Halte bus sepi. Mungkin mereka lebih memilih naik angkot yang murah atau naik kendaraan pribadi. Jarang sekali ada yang baik bus. Hanya beberapa karena kedatangan bus cukup lama. Hampir setengah jam setelah bel pulang sekolah berbunyi. Karena itulah jarang yang naik bus.
Raveena duduk di bangku halte, sedangkan Dylan berdiri di samping Raveena. Dylan merasa lelah duduk, jadi dia memilih untuk berdiri. Ia menatap sekitar. Tidak ada yang menarik menurutnya. Raveena sesekali melirik Dylan. Kali ini Dylan membiarkan Raveena dan tidak menggodanya.
Lenggang. Beberapa menit kemudian Dylan membuka percakapan.
"Adik cantik, lihat ini!" seru Dylan yang kini sedang berjongkok tidak jauh dari halte. Raveena yang penasaran segera menghampiri dan berdiri di belakang Dylan.
"Apa itu kak?" tanya Raveena.
"Lihat!" Dylan menyentuh daun tumbuhan kecil itu. Daunnya mengatup. Raveena terkejut antusias. Raveena segera ikut berjongkok di samping Dylan.
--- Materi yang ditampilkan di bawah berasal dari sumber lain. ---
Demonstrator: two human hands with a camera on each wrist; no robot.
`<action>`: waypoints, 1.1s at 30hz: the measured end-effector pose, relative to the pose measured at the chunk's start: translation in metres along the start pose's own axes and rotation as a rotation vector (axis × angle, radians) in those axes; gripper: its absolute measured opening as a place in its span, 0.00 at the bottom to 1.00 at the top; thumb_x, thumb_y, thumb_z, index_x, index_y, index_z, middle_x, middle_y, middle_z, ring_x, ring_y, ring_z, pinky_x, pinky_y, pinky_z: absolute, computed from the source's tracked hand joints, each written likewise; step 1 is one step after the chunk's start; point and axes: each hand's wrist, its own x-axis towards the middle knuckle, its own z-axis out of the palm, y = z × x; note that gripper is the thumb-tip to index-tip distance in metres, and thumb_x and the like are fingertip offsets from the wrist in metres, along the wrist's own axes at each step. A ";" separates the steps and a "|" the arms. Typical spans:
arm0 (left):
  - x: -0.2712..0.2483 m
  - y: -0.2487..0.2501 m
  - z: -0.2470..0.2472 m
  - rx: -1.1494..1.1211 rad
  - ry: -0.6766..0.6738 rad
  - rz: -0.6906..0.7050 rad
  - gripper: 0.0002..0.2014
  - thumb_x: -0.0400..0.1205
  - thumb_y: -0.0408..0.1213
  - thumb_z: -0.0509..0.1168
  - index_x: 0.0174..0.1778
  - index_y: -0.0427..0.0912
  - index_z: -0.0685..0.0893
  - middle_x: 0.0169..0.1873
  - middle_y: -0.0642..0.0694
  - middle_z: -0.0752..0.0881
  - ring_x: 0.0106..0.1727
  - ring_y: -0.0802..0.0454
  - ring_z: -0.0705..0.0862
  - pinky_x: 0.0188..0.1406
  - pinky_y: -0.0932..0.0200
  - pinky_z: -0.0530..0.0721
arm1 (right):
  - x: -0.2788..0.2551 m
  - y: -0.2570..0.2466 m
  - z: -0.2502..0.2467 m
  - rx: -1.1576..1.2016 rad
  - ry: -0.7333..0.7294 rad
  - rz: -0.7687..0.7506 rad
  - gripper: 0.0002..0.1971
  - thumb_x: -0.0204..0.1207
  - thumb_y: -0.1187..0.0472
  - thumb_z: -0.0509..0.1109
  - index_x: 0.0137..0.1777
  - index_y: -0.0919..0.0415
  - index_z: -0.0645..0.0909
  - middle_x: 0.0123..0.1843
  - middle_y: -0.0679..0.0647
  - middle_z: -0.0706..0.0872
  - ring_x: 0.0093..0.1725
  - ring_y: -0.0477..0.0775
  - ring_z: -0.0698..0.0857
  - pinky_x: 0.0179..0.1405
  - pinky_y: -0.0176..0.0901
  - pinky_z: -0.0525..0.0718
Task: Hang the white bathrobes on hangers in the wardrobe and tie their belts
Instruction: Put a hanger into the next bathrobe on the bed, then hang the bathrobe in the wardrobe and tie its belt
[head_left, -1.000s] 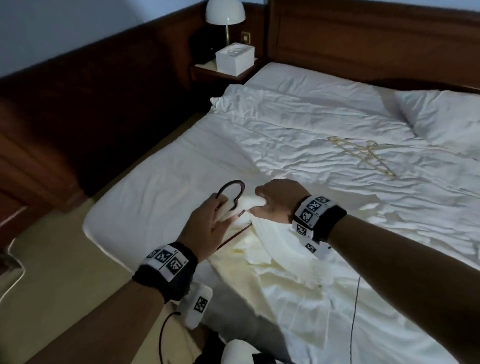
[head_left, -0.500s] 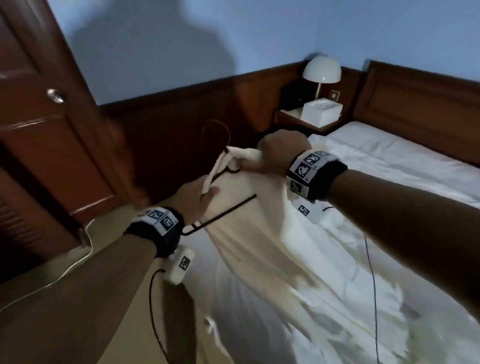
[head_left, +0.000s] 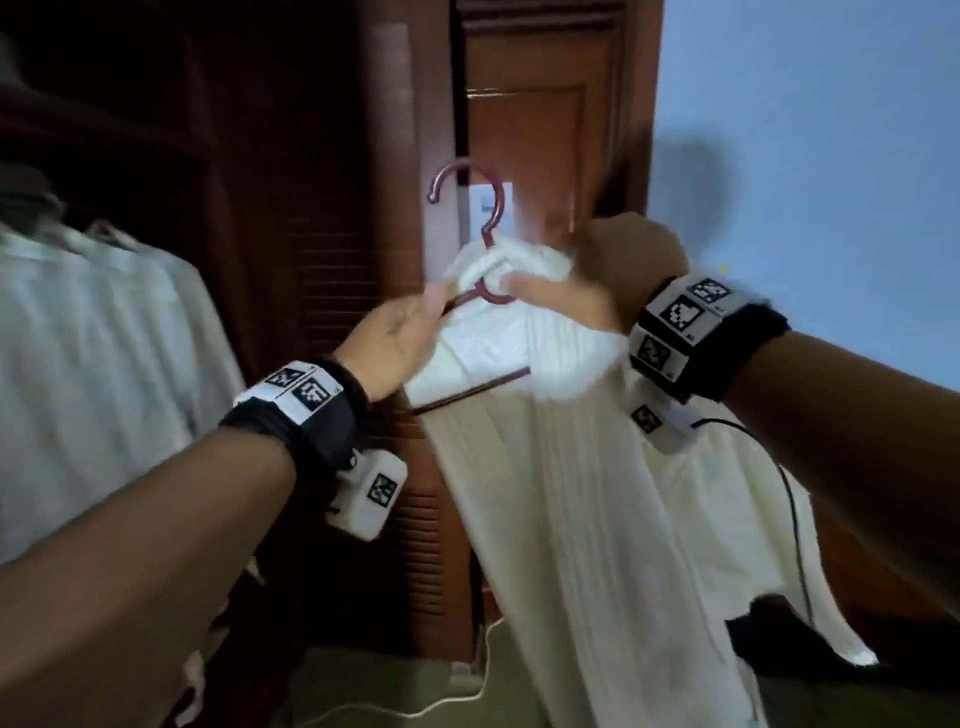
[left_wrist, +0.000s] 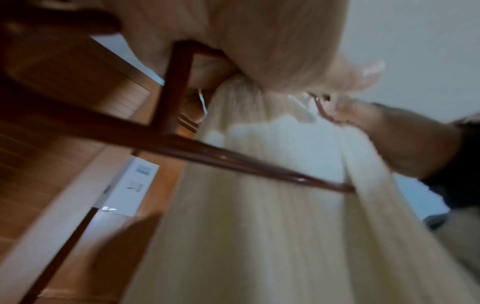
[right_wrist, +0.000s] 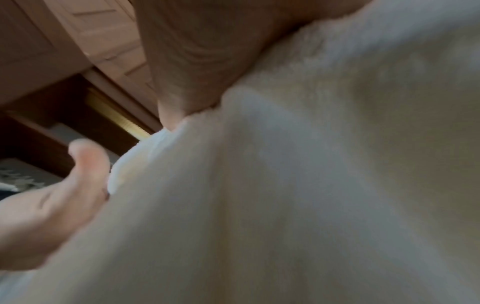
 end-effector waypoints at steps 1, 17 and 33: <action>-0.008 -0.012 -0.023 -0.056 0.029 -0.079 0.33 0.76 0.71 0.59 0.43 0.41 0.88 0.35 0.51 0.85 0.34 0.57 0.80 0.36 0.59 0.77 | 0.016 -0.024 0.013 0.029 0.004 -0.055 0.44 0.63 0.14 0.49 0.34 0.58 0.82 0.32 0.51 0.82 0.37 0.59 0.82 0.36 0.46 0.77; -0.102 -0.198 -0.299 0.939 0.517 -0.787 0.12 0.77 0.33 0.63 0.27 0.40 0.73 0.26 0.42 0.80 0.33 0.38 0.84 0.31 0.53 0.78 | 0.237 -0.312 0.191 0.214 0.113 -0.627 0.35 0.70 0.24 0.47 0.28 0.53 0.79 0.26 0.49 0.80 0.26 0.52 0.80 0.28 0.41 0.79; -0.026 -0.232 -0.500 1.199 0.765 -0.782 0.05 0.75 0.31 0.62 0.35 0.45 0.75 0.34 0.48 0.82 0.38 0.44 0.81 0.39 0.53 0.79 | 0.409 -0.629 0.241 1.139 -0.372 -0.771 0.38 0.58 0.33 0.70 0.70 0.45 0.74 0.51 0.49 0.83 0.49 0.50 0.82 0.36 0.41 0.74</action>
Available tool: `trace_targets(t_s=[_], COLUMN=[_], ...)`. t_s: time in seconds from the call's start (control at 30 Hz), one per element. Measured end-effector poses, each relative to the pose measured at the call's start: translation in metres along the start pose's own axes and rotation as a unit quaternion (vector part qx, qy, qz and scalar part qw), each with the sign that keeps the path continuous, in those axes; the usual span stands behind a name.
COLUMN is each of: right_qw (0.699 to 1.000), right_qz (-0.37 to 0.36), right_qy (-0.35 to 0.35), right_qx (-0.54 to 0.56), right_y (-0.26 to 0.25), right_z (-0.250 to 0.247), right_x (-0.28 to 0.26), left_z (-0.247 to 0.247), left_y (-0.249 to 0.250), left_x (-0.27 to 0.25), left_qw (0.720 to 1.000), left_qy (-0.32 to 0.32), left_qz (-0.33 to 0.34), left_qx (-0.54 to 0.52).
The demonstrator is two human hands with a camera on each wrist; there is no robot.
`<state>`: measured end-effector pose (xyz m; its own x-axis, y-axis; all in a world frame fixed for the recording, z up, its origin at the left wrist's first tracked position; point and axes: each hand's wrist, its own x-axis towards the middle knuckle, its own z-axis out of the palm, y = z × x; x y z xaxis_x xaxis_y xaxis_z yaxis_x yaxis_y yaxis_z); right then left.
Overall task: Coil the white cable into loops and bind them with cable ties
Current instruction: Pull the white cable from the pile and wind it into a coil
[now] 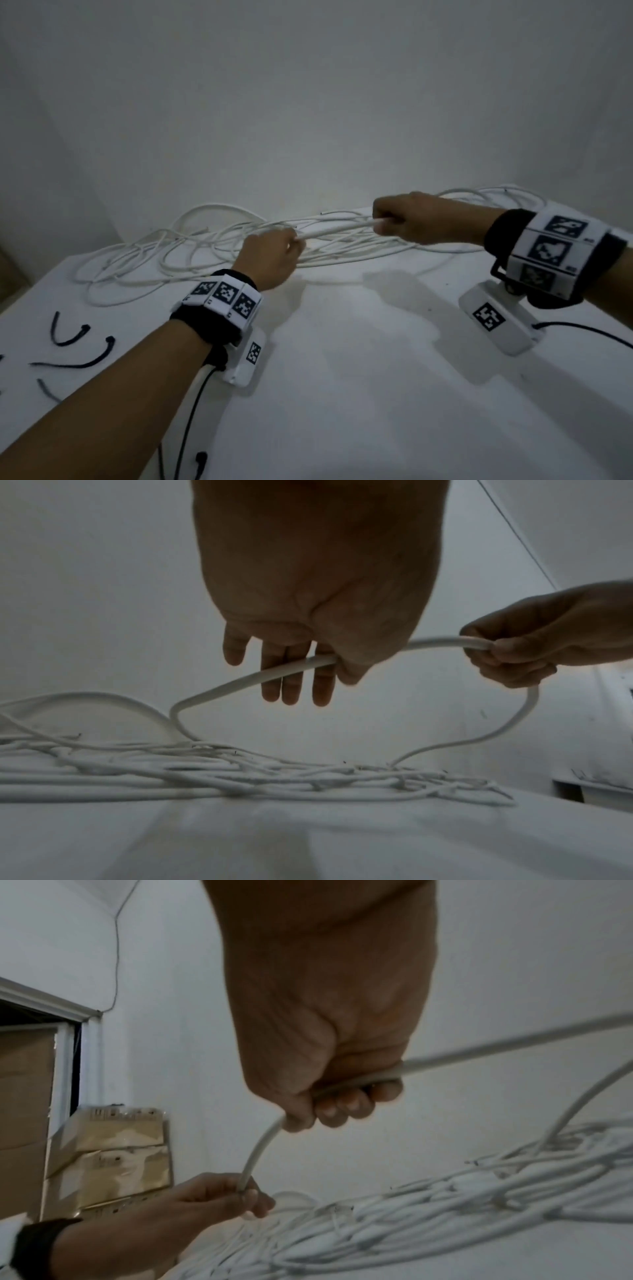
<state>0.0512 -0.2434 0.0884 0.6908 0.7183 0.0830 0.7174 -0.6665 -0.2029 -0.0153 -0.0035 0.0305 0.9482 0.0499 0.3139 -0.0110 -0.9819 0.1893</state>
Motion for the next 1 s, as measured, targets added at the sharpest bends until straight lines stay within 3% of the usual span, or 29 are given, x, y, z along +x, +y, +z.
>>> trace_targets(t_s=[0.13,0.2,0.27,0.37,0.47,0.6,0.7,0.83,1.0], right_qw=[0.984,0.975,0.983,0.984,0.969,0.921,0.912,0.929,0.97], right_qz=[-0.001,0.011,0.05,0.164,0.215,0.132,0.069,0.013,0.065], right_qy=[0.165,0.204,0.167,0.073,0.116,0.337,0.376,0.36,0.233], right_qx=[0.065,0.091,0.052,0.012,0.044,0.142,0.147,0.088,0.029], right_y=[0.021,0.035,0.049,0.074,0.089,0.085,0.084,0.091,0.107], right_z=[-0.04,-0.048,-0.046,-0.038,-0.039,-0.056,-0.053,-0.036,-0.016], right_x=[-0.033,-0.048,-0.057,-0.072,-0.078,-0.079,-0.079,-0.079,-0.072], left_z=[-0.029,-0.041,-0.049,-0.056,-0.056,-0.058,-0.061,-0.058,-0.041], left_y=[0.01,0.017,0.024,0.043,0.065,0.084,0.079,0.063,0.039], left_x=[0.015,0.023,0.029,0.035,0.035,0.033,0.033,0.03,0.025], left_qw=[0.993,0.989,0.984,0.977,0.969,0.942,0.931,0.923,0.941], left_qy=[0.102,0.126,0.146,0.175,0.205,0.279,0.315,0.341,0.295], left_qz=[-0.006,-0.016,-0.015,0.001,0.031,0.046,0.065,0.125,0.153], left_qx=[-0.06,-0.081,-0.1,-0.119,-0.134,-0.179,-0.173,-0.124,0.068])
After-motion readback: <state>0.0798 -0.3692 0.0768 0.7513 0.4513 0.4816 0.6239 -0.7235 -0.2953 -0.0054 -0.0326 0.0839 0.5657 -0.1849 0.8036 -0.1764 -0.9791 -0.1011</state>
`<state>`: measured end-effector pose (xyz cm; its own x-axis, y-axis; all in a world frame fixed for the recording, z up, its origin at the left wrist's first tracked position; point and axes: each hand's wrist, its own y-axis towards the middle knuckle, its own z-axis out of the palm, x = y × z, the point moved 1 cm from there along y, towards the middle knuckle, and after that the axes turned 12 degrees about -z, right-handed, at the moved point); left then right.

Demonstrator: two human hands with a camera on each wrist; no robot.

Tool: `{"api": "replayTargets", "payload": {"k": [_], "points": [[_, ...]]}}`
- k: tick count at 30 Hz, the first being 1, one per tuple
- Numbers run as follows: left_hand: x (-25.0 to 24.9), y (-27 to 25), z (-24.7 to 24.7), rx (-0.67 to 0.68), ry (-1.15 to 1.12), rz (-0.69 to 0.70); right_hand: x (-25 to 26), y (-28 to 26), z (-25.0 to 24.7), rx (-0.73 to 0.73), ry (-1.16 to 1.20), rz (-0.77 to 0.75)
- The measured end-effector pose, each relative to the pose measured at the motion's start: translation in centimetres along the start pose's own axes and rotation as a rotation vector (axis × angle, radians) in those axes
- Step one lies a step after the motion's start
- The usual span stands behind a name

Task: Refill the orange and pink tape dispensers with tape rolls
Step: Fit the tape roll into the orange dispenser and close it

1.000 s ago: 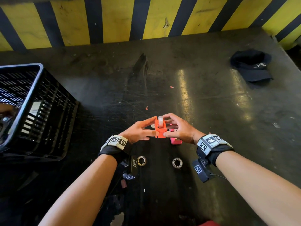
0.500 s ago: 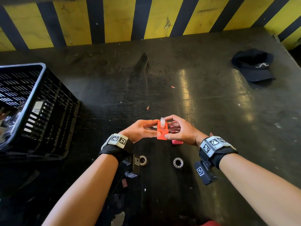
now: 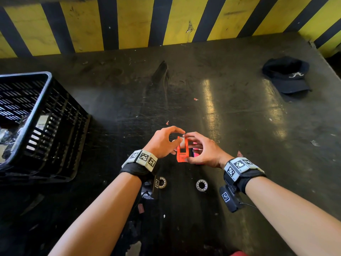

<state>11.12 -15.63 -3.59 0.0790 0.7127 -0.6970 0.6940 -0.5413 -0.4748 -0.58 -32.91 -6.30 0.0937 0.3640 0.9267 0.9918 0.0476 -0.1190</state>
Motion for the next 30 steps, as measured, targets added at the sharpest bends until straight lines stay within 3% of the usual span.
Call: {"api": "replayTargets", "payload": {"k": [12, 23, 30], "points": [[-0.6, -0.2, 0.3, -0.015, -0.007, -0.022, -0.2, -0.1, 0.2, -0.014, 0.029, 0.006], [-0.4, -2.5, 0.0, 0.154, -0.075, 0.104, -0.9, 0.5, -0.5, -0.05, 0.094, 0.059], [-0.1, -3.3, 0.2, 0.147, -0.049, 0.153, -1.0, 0.6, -0.5, -0.016, 0.091, 0.068]]}}
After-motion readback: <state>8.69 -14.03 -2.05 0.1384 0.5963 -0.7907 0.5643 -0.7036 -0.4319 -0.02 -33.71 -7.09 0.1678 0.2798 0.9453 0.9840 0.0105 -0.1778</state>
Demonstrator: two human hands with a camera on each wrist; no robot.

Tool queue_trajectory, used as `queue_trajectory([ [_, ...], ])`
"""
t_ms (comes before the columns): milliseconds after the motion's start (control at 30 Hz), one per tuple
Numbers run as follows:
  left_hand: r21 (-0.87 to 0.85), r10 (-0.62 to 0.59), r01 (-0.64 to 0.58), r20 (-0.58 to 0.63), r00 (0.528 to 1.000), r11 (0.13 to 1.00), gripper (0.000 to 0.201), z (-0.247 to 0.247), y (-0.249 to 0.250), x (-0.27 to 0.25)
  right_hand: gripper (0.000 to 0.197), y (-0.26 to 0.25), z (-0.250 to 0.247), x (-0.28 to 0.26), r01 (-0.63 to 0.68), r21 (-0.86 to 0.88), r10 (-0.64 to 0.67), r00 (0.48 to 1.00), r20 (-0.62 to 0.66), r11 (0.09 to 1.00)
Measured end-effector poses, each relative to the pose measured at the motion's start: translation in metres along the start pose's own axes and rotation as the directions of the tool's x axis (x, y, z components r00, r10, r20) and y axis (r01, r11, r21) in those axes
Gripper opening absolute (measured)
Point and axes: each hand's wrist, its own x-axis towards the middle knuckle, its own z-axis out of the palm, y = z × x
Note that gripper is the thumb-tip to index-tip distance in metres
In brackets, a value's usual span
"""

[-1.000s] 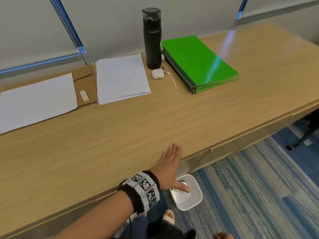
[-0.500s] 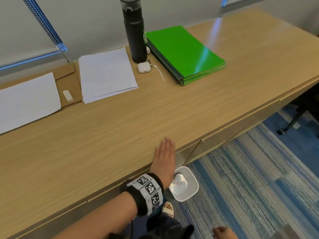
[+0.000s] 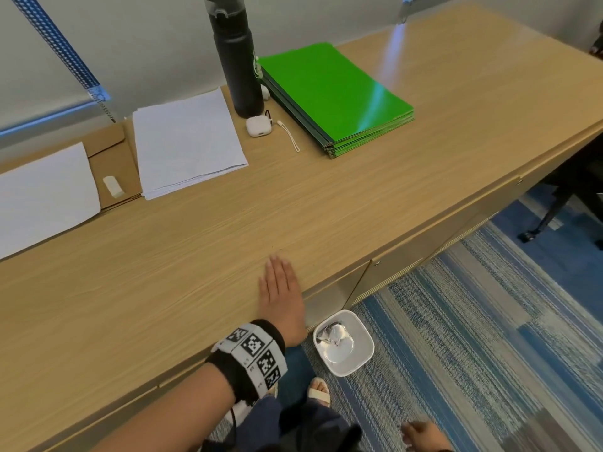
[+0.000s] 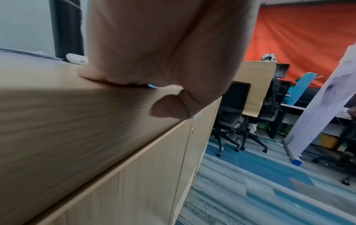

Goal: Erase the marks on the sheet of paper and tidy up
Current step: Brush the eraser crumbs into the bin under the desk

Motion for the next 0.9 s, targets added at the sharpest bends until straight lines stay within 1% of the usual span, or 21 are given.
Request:
queue_trajectory([
  [100,0.016,0.000,0.001,-0.053,0.999,1.000,0.099,0.008,0.006,0.002,0.024,0.001,0.000,0.001,-0.005,-0.001,0.005,1.000,-0.013,1.000],
  [167,0.043,0.060,-0.057,-0.068,0.996,0.997,0.103,0.012,0.014,0.002,0.023,-0.002,0.000,0.002,-0.007,-0.006,0.007,1.000,-0.014,1.000],
  [233,0.069,0.151,-0.146,-0.076,0.986,0.987,0.105,0.018,0.027,0.003,0.022,-0.004,0.000,0.005,0.005,0.003,-0.005,1.000,-0.006,1.000],
  [300,0.070,0.275,-0.271,-0.052,0.960,0.960,0.104,0.022,0.041,0.004,0.024,-0.007,0.001,0.006,0.009,0.007,-0.009,1.000,0.010,1.000],
  [367,-0.029,0.394,-0.394,-0.009,0.919,0.919,0.097,0.020,0.052,0.005,0.025,-0.010,0.002,0.007,0.014,0.017,-0.014,1.000,0.011,1.000],
  [400,-0.091,0.440,-0.439,-0.019,0.898,0.894,0.094,0.015,0.054,0.005,0.028,-0.011,0.002,0.007,0.021,0.021,-0.021,1.000,0.006,1.000],
  [433,-0.151,0.465,-0.468,-0.059,0.883,0.871,0.090,0.011,0.054,0.006,0.030,-0.011,0.003,0.007,0.027,0.022,-0.027,1.000,-0.001,0.999],
  [467,-0.217,0.463,-0.479,-0.125,0.878,0.851,0.086,0.005,0.051,0.007,0.032,-0.011,0.003,0.006,0.026,0.028,-0.026,1.000,-0.006,0.999],
  [500,-0.292,0.426,-0.469,-0.202,0.882,0.833,0.080,-0.002,0.046,0.009,0.033,-0.010,0.003,0.006,0.025,0.036,-0.024,1.000,-0.012,0.999],
  [533,-0.377,0.349,-0.442,-0.292,0.891,0.814,0.070,-0.010,0.039,0.011,0.033,-0.009,0.002,0.006,0.022,0.038,-0.022,1.000,-0.014,0.999],
  [567,-0.465,0.236,-0.403,-0.377,0.896,0.788,0.059,-0.017,0.032,0.014,0.033,-0.007,0.001,0.006,0.017,0.042,-0.016,1.000,-0.017,0.999],
  [600,-0.538,0.120,-0.365,-0.436,0.892,0.760,0.046,-0.025,0.024,0.017,0.033,-0.005,0.001,0.005,0.013,0.050,-0.012,1.000,-0.019,0.999],
  [633,-0.590,0.032,-0.339,-0.468,0.883,0.732,0.033,-0.032,0.017,0.021,0.034,-0.004,0.000,0.005,0.012,0.058,-0.010,1.000,-0.028,0.998],
  [667,-0.598,-0.014,-0.321,-0.486,0.874,0.734,0.022,-0.038,0.011,0.024,0.035,-0.003,0.000,0.004,0.015,0.069,-0.012,0.999,-0.038,0.998],
  [700,-0.571,-0.025,-0.304,-0.495,0.868,0.763,0.016,-0.041,0.007,0.026,0.035,-0.003,-0.001,0.004,0.015,0.077,-0.011,0.999,-0.046,0.997],
  [733,-0.531,-0.018,-0.292,-0.503,0.864,0.796,0.017,-0.043,0.003,0.026,0.034,-0.003,-0.002,0.003,0.012,0.079,-0.008,0.999,-0.054,0.997],
  [767,-0.508,-0.008,-0.294,-0.510,0.860,0.810,0.018,-0.043,0.000,0.027,0.032,-0.002,-0.002,0.003,0.014,0.072,-0.010,0.998,-0.057,0.997],
  [833,-0.507,0.034,-0.357,-0.540,0.841,0.784,0.016,-0.040,-0.007,0.031,0.026,-0.003,-0.003,0.004,0.017,0.023,-0.016,0.999,-0.044,1.000],
  [867,-0.492,0.050,-0.366,-0.543,0.838,0.790,0.026,-0.038,-0.012,0.033,0.023,-0.004,-0.003,0.003,0.018,-0.002,-0.018,0.999,-0.038,1.000],
  [900,-0.469,0.050,-0.351,-0.541,0.840,0.810,0.038,-0.037,-0.018,0.036,0.023,-0.005,-0.002,0.004,0.022,-0.014,-0.023,0.999,-0.036,1.000],
])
Dia menyentuh daun yang lain yang belum tersentuh Dylan. Lagi-lagi daunnya mengatup. Raveena terlihat senang.
"Ini apa kak?" tanya Raveena menunjuk tumbuhan kecil itu.
"Kamu beneran nggak tau ini apa?" tanya Dylan heran. Raveena menggeleng tidak tau.
"Ini namanya Putri Malu," jawab Dylan. Raveena tidak percaya. Namanya aneh.
"Kenapa Putri Malu?" tanya Raveena lagi.
"Kan kamu udah lihat tadi. Dia mengatup saat di sentuh. Karena mengatup saat disentuh seakan malu, makanya disebut Putri Malu." jawab Dylan. Raveena masih tidak percaya.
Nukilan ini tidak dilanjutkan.